→ WHAT THIS TASK INVOLVES:
Would you print the data below exactly, leaving out every picture?

━━━━━━━━━━━━━━━━━━━━━━━━━━━━━━

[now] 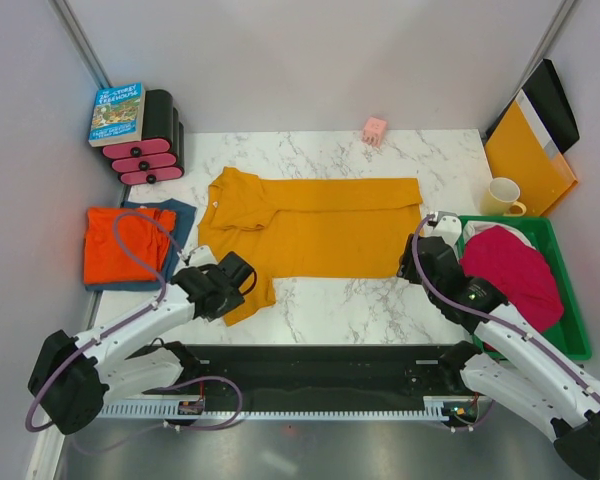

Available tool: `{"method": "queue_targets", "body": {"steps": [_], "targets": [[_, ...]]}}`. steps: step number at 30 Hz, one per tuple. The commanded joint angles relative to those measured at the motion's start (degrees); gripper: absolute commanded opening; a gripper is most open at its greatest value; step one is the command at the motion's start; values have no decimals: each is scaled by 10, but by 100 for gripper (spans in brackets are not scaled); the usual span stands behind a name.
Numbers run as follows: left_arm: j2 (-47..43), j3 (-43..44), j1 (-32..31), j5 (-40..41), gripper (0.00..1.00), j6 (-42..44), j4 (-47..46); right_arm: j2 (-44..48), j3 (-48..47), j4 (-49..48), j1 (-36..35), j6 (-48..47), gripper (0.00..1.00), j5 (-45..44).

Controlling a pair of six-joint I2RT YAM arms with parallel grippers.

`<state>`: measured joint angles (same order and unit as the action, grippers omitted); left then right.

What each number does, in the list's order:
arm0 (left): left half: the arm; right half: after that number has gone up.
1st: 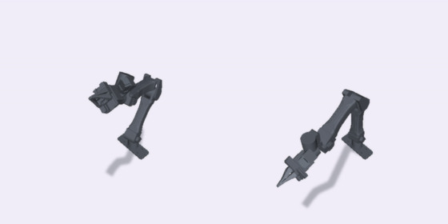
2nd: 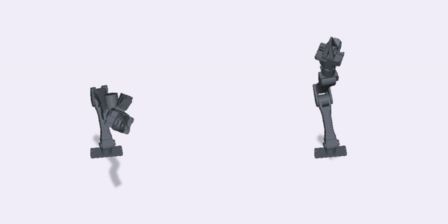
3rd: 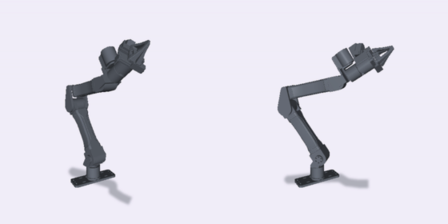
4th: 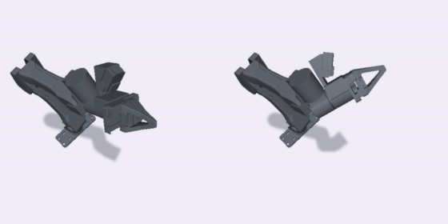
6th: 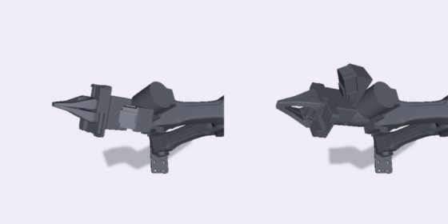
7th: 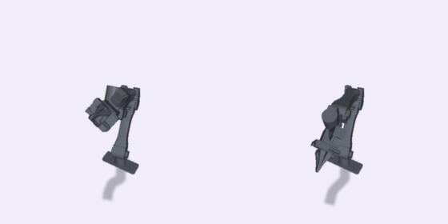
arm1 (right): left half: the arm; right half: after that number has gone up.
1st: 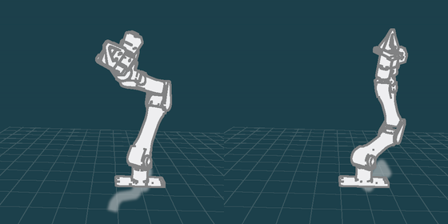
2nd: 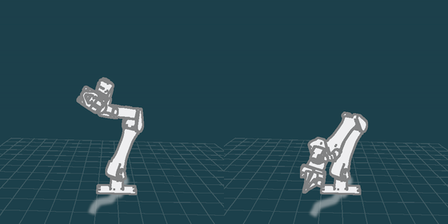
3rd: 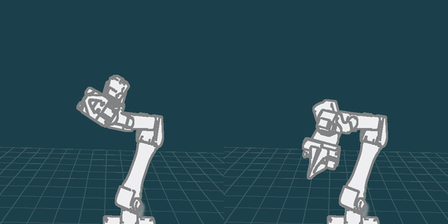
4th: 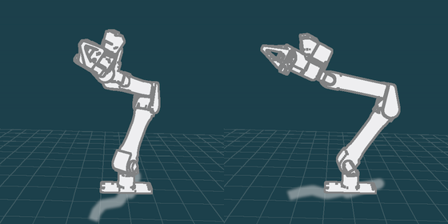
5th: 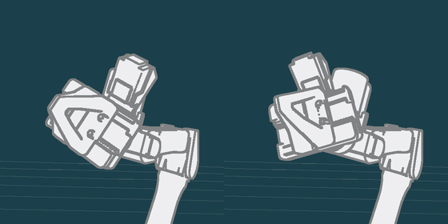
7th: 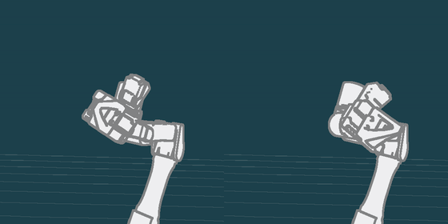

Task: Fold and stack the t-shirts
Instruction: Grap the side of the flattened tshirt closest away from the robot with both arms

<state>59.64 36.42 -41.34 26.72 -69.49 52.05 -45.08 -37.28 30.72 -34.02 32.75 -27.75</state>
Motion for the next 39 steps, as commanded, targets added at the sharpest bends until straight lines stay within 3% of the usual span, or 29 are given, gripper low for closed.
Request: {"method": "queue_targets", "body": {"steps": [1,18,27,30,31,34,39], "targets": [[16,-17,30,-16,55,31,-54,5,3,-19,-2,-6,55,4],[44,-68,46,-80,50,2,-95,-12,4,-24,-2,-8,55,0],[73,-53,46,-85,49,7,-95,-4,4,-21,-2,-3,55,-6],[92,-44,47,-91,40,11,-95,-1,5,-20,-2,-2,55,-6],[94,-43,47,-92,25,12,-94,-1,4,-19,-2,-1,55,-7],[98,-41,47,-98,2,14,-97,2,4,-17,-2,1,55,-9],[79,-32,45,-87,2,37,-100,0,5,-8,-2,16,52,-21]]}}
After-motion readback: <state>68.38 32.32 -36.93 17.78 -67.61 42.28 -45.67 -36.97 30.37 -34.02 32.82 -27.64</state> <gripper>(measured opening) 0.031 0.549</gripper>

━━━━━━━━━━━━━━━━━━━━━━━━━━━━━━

→ EXERCISE RESPONSE:
[now] 

Available tool: `{"method": "queue_targets", "body": {"steps": [_], "targets": [[_, ...]]}}`. steps: step number at 30 Hz, one per tuple. The commanded joint angles relative to those measured at the motion's start (degrees); gripper: absolute commanded opening; a gripper is most open at its greatest value; step one is the command at the motion's start; values have no decimals: each is scaled by 10, but by 100 for gripper (spans in brackets are not scaled); the usual span stands behind a name.
Numbers run as follows: left_arm: j2 (-47..43), j3 (-43..44), j1 (-32..31), j5 (-40..41), gripper (0.00..1.00), j6 (-42..44), j4 (-47..46); right_arm: j2 (-44..48), j3 (-48..47), j4 (-49..48), j1 (-36..35), j6 (-48..47), gripper (0.00..1.00), j5 (-45..44).

Controlling a pair of six-joint I2RT YAM arms with parallel grippers.

`<state>`: measured joint angles (same order and unit as the action, grippers omitted); left then right.

What each number does, in the list's order:
arm0 (left): left half: the arm; right half: after that number has gone up.
1st: 
2nd: 
3rd: 
4th: 
6th: 
7th: 
arm1 (right): left half: the arm; right half: after that number has gone up.
1st: 
2nd: 
3rd: 
4th: 
5th: 
7th: 

Task: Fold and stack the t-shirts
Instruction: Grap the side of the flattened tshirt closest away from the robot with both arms

<state>59.64 36.42 -41.34 26.72 -69.49 52.05 -45.08 -37.28 30.72 -34.02 32.75 -27.75</state>
Motion for the next 39 steps, as commanded, targets added at the sharpest bends until straight lines stay within 3% of the usual span, or 29 are given, gripper low for closed.
Request: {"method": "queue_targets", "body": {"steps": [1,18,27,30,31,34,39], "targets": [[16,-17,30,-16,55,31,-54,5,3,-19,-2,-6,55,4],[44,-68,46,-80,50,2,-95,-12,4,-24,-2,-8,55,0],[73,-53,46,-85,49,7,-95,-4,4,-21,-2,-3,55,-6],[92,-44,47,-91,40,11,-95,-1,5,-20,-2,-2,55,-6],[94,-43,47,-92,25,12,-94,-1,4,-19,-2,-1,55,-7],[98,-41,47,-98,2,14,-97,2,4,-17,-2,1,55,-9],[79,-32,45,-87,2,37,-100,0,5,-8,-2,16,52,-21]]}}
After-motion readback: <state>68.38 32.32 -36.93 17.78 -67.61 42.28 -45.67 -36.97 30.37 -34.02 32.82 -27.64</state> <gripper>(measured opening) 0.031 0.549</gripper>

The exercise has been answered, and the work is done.